第一一〇一回 また訪れた、熱き日々よ。
――時は、まさに七月最中。梅雨も真っ只中な頃。三連休を迎えようとしていた。
静かな夜。子供たちもスヤスヤと眠り、音はカタカタという、キーボードの音。マウスの音も添えるけど、眠りへと誘う、ちょうど良い感じのハーモニ。そんな時だった。
スマホが震えた。
着信? と一瞬は思ったけど、違う種類……
手に取ってみると、SNSの類だった。チャットでもLINEでもなく、ショートメールとでもいうのか……実は、僕もその関係は詳しくなかった。
『
……誰? 差出人は?
登録している子だった。なら、知っている子だ。僕は辿る記憶の糸。……その子の名前は『カンちゃん』となっている。この文章から思うに、女の子と思うけど、これまでのウメチカ戦の対戦相手で思い出すも……ハッとなった。確かにそんな名前の子がいた。

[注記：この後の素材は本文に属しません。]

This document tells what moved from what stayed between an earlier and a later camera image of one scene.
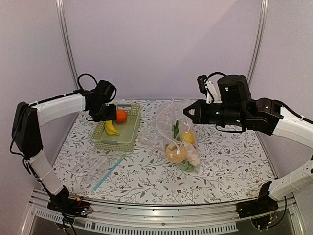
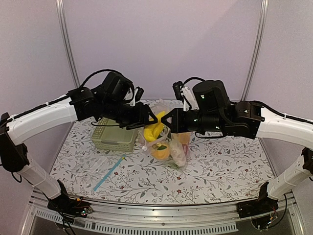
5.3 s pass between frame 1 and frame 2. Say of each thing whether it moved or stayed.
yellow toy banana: moved
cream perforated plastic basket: stayed
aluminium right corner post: stayed
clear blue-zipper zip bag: stayed
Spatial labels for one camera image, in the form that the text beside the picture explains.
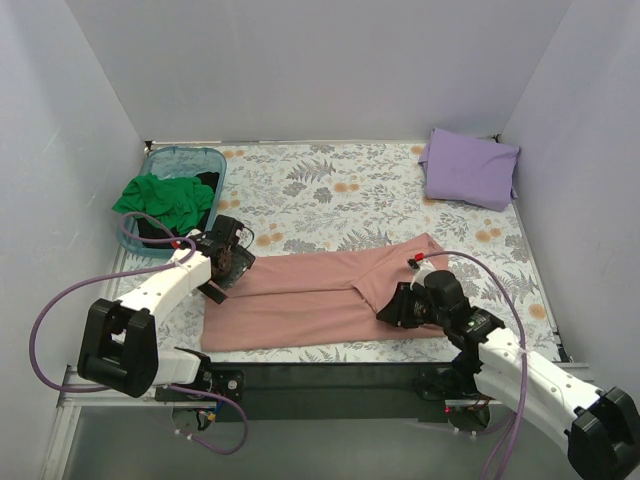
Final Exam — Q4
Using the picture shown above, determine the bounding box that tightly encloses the black t shirt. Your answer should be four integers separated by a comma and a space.
135, 170, 222, 249

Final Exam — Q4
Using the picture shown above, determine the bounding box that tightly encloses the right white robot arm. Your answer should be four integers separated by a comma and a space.
377, 270, 639, 479

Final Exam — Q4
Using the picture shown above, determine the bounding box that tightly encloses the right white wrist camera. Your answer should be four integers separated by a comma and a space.
407, 253, 436, 289

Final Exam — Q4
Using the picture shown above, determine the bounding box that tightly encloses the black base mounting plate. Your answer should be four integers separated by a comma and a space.
154, 362, 501, 424

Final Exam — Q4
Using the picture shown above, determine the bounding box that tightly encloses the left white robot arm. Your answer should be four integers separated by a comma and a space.
77, 215, 255, 400

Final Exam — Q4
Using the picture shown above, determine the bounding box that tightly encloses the aluminium frame rail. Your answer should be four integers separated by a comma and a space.
39, 362, 626, 480

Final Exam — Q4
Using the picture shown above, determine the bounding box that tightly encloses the folded purple t shirt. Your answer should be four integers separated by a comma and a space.
418, 128, 520, 211

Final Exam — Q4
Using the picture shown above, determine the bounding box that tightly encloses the floral table mat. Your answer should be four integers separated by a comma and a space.
97, 142, 561, 365

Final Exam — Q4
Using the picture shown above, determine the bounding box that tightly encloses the green t shirt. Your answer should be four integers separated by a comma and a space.
112, 174, 215, 234

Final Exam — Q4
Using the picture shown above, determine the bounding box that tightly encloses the pink t shirt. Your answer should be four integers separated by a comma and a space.
200, 233, 449, 352

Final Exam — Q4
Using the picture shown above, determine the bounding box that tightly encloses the teal plastic basket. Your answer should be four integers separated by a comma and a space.
136, 146, 227, 236

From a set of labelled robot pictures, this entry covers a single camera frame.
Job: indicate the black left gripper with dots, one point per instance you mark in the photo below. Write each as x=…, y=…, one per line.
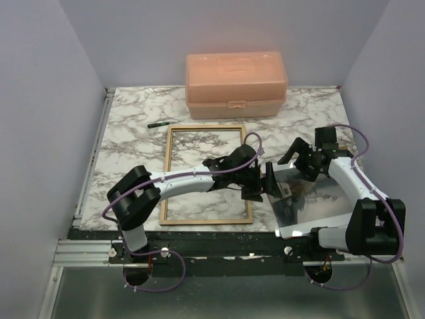
x=254, y=193

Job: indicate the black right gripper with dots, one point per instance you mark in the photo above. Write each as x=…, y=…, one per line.
x=301, y=147

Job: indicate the glossy photo print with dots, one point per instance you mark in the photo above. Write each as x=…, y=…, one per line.
x=305, y=205

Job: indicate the rectangular picture frame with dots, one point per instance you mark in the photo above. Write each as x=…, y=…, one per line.
x=239, y=159

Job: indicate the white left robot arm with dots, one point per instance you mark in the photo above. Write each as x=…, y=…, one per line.
x=135, y=196

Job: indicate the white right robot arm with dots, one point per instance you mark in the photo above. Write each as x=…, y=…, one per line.
x=376, y=225

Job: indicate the orange translucent plastic toolbox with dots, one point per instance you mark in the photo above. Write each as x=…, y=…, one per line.
x=235, y=85

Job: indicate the small green black screwdriver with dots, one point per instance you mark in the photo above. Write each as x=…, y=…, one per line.
x=158, y=124

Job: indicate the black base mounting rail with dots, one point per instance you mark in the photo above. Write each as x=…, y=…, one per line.
x=210, y=254

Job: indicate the aluminium extrusion frame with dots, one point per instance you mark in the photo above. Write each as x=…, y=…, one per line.
x=82, y=286

『会いましょ。ウチは君の顔を知ってるから。最寄りの駅付近のドラックストアで、明日の四時がいいかな? ちょうど学校帰りだね。ウチは白いパーカーを着てるからね』
と、一方的に予定を入れられたような感じ。
これでもまだ、僕は返事をする前で、次々と送られてきたから。すると背後から、
「千佳、会おう」と、声が聞こえた。振り返れば、
「あ、梨花」という具合に、そこには梨花がいた。いつからいたのかは不明だけど。
「……そうだね。僕が太郎君と再会した日も、こうだったね」と、思い出すあの日。よく似たシチュエーションだったから。もう、その選択肢は「会おう」になっていたから。
そして、僕はまた、ウメチカ戦へ参戦する方へと、傾きつつあるような気がしたの。